→ **TO DO**
Restate the opening lines of the material below word for word, stopping after the line that contains "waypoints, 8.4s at".

→ **DATASET EXCERPT**
BEGIN

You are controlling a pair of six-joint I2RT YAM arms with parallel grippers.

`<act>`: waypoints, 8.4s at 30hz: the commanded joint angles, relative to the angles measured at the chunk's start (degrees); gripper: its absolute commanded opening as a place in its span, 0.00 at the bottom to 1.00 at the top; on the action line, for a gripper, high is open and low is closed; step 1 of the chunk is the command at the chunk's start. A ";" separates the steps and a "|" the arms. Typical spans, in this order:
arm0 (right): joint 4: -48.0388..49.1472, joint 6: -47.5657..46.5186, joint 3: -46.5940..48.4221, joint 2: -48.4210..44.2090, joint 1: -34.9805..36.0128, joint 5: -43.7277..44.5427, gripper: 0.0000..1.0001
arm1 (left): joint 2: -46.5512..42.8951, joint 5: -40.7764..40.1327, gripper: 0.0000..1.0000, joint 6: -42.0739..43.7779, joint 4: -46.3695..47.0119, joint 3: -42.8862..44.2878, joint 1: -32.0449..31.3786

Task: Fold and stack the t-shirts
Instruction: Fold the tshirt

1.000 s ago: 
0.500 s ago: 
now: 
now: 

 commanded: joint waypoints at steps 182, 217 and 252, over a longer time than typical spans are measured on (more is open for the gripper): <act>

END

→ **YOUR SOLUTION**
You are controlling a pair of six-joint I2RT YAM arms with parallel grippers.

`<act>`: waypoints, 8.4s at 30hz: the commanded joint angles, relative to the angles measured at the chunk's start (degrees); gripper: its absolute commanded opening as a place in its span, 0.00 at the bottom to 1.00 at the top; on the action line, for a gripper, high is open and low is closed; step 1 of the chunk is the command at the chunk's start. A ";" separates the steps and a "|" the arms. Typical spans, in this order:

The exercise concludes with that.